Para empezar mi peregrinaje vocacional-pedagógico debo decir que mi familia está plagada de maestros: maestra mi madre, maestros mis tíos, maestra mi abuela, por donde pusiera la vista, ahí estaba ese montón de gente apurada en actividades de clases y lecciones. Con tales antecedentes, es difícil escapar del oficio y, peor aún, cuando desde pequeño se comparten las mismas experiencias. Mi madre, por ejemplo, me llevaba a sus clases, me hacía dar alguna lección (sobre todo cuando yo estaba en secundaria y ella en primaria), me ponía a corregir exámenes y también a dictar calificaciones, entre otras actividades.
Luego vinieron los estudios de secundaria. Casi sin querer (¿casualidad?) terminé estudiando primero en «La Normal» (en Nicaragua) y, después en el «Pedagógico» de Managua. Jamás pensé que quería ser maestro, pero ya estaba ahí preparándome para dar clases. En esos años también participé en la campaña sandinista de alfabetización, estuve enmontañado en Chontales, sacando, como decían los sandinistas, a los campesinos de la ignorancia y el error. Por ahí se va fraguando el destino.
Aunque parezca extraño, en mis años de decisión profesional, nunca tuve ese tipo de crisis vocacional que tienen los jóvenes «normales» de nuestros tiempos. No hice examen de aptitud ni tuve dudas sobre si ser abogado o doctor, arquitecto o ingeniero, o constructor o armador (como diría Mejía Godoy). Yo quería servir a la gente y lo que se me daba natural era ser profesor. Así, la vocación de cura se ajustaba a la perfección para mis aspiraciones.

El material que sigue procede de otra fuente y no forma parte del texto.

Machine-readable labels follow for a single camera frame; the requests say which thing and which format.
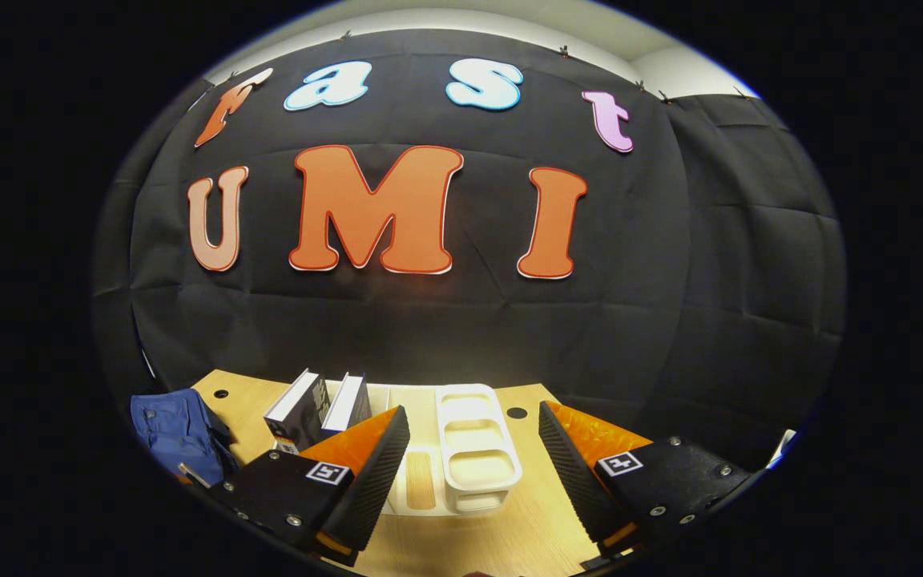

En la vida, sin embargo, siempre hay crisis. Yo mismo, por ejemplo, me he reprochado por haberme dedicado a una profesión tan poco estimada en nuestra sociedad. Me he arrepentido a morir, me he dado golpes de pecho y he maldecido el día en que puse el primer pie en la universidad para estudiar eso que en aquel entonces se llamaba «pedagogía» o dicho elegantemente «ciencias de la educación». Secretamente he envidiado a los abogados, a los médicos, a los arquitectos y hasta a los políticos (¿qué horrible, no?). Y por eso, en mi vida la constante ha sido la huída.
Por años renuncié a eso de dar clases. Mi madre misma me sugirió un día que estudiara algo de mayor provecho económico: «ahora que ya no eres cura, me dijo, deberías dedicarte a algo serio». Y claro que le obedecí: hice de periodista, formulé proyectos, participé en el retorno de los desarraigados, me ocupé de asentamientos y hasta he hecho de asesor. Nada mal la experiencia para alguien que añoraba actividades de mayor reconocimiento social.
Desafortunadamente uno vuelve al amor primero. Y, sin darme cuenta, he regresado a lo que hoy elegantemente llaman «la academia». Me dedico a tiempo completo a dar lecciones y estoy como al principio: rodeado de libros, papeles, exámenes y trato con estudiantes. ¿Se puede decir que soy feliz? Bien, más o menos. Todavía me pregunto, sin embargo, si todo este rollo vale la pena.